激光显微手术揭示了动粒保守的粘弹性行为。

Laser microsurgery reveals conserved viscoelastic behavior of the kinetochore.

作者信息

Cojoc Gheorghe, Roscioli Emanuele, Zhang Lijuan, García-Ulloa Alfonso, Shah Jagesh V, Berns Michael W, Pavin Nenad, Cimini Daniela, Tolić Iva M, Gregan Juraj

机构信息

Max Planck Institute of Molecular Cell Biology and Genetics, 01307 Dresden, Germany.
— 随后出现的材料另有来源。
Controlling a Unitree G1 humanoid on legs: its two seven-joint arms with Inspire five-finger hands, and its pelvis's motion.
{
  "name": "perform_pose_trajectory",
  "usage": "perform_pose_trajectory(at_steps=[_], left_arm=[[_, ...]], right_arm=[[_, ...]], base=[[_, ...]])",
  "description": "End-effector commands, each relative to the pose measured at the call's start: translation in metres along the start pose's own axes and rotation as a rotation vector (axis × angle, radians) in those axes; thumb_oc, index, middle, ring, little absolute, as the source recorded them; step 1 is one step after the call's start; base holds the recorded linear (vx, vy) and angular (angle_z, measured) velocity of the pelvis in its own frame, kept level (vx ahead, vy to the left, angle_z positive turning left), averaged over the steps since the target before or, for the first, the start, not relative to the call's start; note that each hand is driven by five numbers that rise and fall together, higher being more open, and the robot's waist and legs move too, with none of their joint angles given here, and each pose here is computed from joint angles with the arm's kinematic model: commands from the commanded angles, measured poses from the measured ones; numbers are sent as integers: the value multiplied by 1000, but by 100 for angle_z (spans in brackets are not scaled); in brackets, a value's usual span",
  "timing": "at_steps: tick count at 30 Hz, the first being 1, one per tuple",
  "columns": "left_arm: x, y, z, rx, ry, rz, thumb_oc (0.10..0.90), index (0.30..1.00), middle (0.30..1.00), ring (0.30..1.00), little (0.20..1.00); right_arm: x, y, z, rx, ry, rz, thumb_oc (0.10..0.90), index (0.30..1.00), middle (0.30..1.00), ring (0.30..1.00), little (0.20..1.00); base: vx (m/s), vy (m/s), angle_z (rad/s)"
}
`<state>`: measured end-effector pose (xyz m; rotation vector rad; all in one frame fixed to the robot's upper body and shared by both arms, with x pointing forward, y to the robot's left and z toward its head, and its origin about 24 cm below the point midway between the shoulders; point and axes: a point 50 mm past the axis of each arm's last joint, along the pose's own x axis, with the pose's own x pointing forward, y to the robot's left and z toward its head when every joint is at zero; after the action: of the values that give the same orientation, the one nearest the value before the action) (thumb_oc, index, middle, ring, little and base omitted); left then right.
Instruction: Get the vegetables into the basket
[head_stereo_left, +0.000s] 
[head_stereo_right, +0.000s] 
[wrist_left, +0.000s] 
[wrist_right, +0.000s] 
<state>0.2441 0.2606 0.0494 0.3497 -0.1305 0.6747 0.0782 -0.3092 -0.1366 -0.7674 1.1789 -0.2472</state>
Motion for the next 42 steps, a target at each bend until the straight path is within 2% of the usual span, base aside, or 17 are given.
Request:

Department of Biological Sciences and Biocomplexity Institute, Virginia Polytechnic Institute and State University, Blacksburg, VA 24061.

出版信息

J Cell Biol. 2016 Mar 28;212(7):767-76. doi: 10.1083/jcb.201506011. Epub 2016 Mar 21.

DOI:10.1083/jcb.201506011

PMID:27002163

原文链接:https://pmc.ncbi.nlm.nih.gov/articles/PMC4810299/

Abstract

Accurate chromosome segregation depends on proper kinetochore-microtubule attachment. Upon microtubule interaction, kinetochores are subjected to forces generated by the microtubules. In this work, we used laser ablation to sever microtubules attached to a merotelic kinetochore, which is laterally stretched by opposing pulling forces exerted by microtubules, and inferred the mechanical response of the kinetochore from its length change. In both mammalian PtK1 cells and in the fission yeast Schizosaccharomyces pombe, kinetochores shortened after microtubule severing. Interestingly, the inner kinetochore-centromere relaxed faster than the outer kinetochore. Whereas in fission yeast all kinetochores relaxed to a similar length, in PtK1 cells the more stretched kinetochores remained more stretched. Simple models suggest that these differences arise because the mechanical structure of the mammalian kinetochore is more complex. Our study establishes merotelic kinetochores as an experimental model for studying the mechanical response of the kinetochore in live cells and reveals a viscoelastic behavior of the kinetochore that is conserved in yeast and mammalian cells.

摘要

准确的染色体分离依赖于正确的动粒-微管附着。微管相互作用时，动粒会受到微管产生的力。在这项研究中，我们使用激光烧蚀切断附着在单着丝粒动粒上的微管，该动粒因微管施加的相反拉力而横向拉伸，我们从其长度变化推断出动粒的机械响应。在哺乳动物PtK1细胞和裂殖酵母粟酒裂殖酵母中，微管切断后动粒都会缩短。有趣的是，动粒内部与着丝粒的松弛速度比动粒外部更快。在裂殖酵母中，所有动粒都松弛到相似的长度，而在PtK1细胞中，拉伸程度更大的动粒保持更大的拉伸状态。简单模型表明，这些差异的产生是因为哺乳动物动粒的机械结构更为复杂。我们的研究将单着丝粒动粒确立为研究活细胞中动粒机械响应的实验模型，并揭示了动粒在酵母和哺乳动物细胞中保守的粘弹性行为。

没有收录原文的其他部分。